Retired General Rodrigo Alejandro Soloaga sparked outrage yesterday after a video of him saluting “comrades” imprisoned for crimes against humanity committed during Argentina’s last military dictatorship did the rounds on social media.
“[They] are being deprived of their liberty as a result of having served in the force’s ranks during a difficult time in our country,” Soloaga said at a cavalry event on Tuesday.
Defense Minister Jorge Taiana ordered Soloaga’s immediate removal from his post as president of the cavalry’s retiree commission for “apologia for state terrorism.”
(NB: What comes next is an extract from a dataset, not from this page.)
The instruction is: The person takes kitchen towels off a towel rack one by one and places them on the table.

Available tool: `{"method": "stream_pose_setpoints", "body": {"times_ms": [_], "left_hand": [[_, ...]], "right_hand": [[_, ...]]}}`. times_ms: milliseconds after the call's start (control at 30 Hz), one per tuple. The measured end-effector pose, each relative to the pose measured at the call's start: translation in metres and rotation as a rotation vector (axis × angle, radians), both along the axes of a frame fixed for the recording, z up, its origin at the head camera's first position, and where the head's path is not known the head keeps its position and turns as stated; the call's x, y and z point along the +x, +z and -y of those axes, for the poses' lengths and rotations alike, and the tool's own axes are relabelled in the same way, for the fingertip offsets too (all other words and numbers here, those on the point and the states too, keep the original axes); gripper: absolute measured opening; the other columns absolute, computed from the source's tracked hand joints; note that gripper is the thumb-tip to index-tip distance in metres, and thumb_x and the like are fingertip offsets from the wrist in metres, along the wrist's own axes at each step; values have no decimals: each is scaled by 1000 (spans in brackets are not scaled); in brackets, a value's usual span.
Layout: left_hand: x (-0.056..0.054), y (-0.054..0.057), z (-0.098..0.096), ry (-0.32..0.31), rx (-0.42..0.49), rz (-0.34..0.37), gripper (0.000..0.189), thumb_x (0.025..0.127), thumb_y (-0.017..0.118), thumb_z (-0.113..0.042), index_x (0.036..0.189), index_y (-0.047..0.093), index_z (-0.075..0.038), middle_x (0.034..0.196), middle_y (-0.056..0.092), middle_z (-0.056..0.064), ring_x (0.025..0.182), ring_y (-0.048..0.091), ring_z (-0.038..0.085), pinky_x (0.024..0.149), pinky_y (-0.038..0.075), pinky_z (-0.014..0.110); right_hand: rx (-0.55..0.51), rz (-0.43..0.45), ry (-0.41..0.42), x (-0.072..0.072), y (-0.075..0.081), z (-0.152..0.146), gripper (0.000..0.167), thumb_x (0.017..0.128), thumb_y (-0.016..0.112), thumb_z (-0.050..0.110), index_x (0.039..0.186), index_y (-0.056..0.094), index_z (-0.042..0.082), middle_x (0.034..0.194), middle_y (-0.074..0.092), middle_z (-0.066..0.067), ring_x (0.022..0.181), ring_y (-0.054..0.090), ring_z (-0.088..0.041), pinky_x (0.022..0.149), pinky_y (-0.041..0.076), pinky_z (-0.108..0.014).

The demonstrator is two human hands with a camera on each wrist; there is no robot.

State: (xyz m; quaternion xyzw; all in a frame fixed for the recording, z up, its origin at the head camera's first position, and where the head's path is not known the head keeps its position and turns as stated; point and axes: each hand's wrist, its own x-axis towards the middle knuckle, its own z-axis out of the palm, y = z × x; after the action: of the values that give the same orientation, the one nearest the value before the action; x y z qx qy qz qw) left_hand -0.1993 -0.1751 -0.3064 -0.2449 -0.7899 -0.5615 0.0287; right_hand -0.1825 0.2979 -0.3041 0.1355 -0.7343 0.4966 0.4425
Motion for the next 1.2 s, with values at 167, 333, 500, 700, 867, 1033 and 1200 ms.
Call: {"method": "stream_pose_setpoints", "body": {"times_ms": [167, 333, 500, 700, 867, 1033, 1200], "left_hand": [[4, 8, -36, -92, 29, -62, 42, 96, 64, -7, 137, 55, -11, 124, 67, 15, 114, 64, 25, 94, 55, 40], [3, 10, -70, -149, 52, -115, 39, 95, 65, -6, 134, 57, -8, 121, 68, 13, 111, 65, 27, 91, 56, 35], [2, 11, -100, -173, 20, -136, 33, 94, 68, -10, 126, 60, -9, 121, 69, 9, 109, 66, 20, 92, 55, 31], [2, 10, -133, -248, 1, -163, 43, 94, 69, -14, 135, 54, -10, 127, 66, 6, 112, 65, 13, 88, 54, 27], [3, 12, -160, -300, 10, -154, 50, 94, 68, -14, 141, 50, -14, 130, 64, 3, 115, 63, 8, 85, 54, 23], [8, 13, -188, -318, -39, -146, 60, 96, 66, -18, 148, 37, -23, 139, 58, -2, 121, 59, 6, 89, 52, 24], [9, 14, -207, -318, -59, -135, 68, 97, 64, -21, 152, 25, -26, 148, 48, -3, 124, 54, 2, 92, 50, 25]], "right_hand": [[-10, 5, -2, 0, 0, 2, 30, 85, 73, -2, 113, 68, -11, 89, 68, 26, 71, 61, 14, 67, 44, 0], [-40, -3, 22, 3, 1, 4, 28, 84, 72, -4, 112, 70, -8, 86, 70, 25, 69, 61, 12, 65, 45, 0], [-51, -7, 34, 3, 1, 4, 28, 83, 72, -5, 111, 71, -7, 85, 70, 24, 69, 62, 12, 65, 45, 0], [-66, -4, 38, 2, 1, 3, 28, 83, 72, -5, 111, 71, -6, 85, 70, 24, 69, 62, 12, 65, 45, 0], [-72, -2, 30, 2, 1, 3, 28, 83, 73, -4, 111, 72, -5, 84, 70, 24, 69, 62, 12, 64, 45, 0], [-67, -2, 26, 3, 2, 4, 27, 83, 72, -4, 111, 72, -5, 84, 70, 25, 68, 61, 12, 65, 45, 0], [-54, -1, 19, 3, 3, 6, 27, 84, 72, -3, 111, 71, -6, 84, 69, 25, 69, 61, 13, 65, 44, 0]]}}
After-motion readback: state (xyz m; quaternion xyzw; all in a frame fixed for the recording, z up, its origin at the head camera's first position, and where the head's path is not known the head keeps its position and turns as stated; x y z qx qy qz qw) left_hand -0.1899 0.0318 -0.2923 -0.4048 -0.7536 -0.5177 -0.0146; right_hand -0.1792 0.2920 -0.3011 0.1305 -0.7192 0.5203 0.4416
“At 40 years of democracy it’s unacceptable and we will not tolerate this type of statement,” he said in the government statement announcing Soloaga’s removal. “Anyone who makes this kind of pronouncement against democracy and the policies of Memory, Truth, and Justice will receive the appropriate disciplinary sanction.”
Taiana also said that Soloaga had violated the first article of Argentina’s Code of Military Discipline with his comments.
This is not the first time Soloaga has left the army due to denialist attitudes — he requested early retirement in 2004, when then-President Néstor Kirchner famously had the framed photos of dictators Jorge Rafael Videla y Reynaldo Benito Bignone removed from the military’s gallery of honor.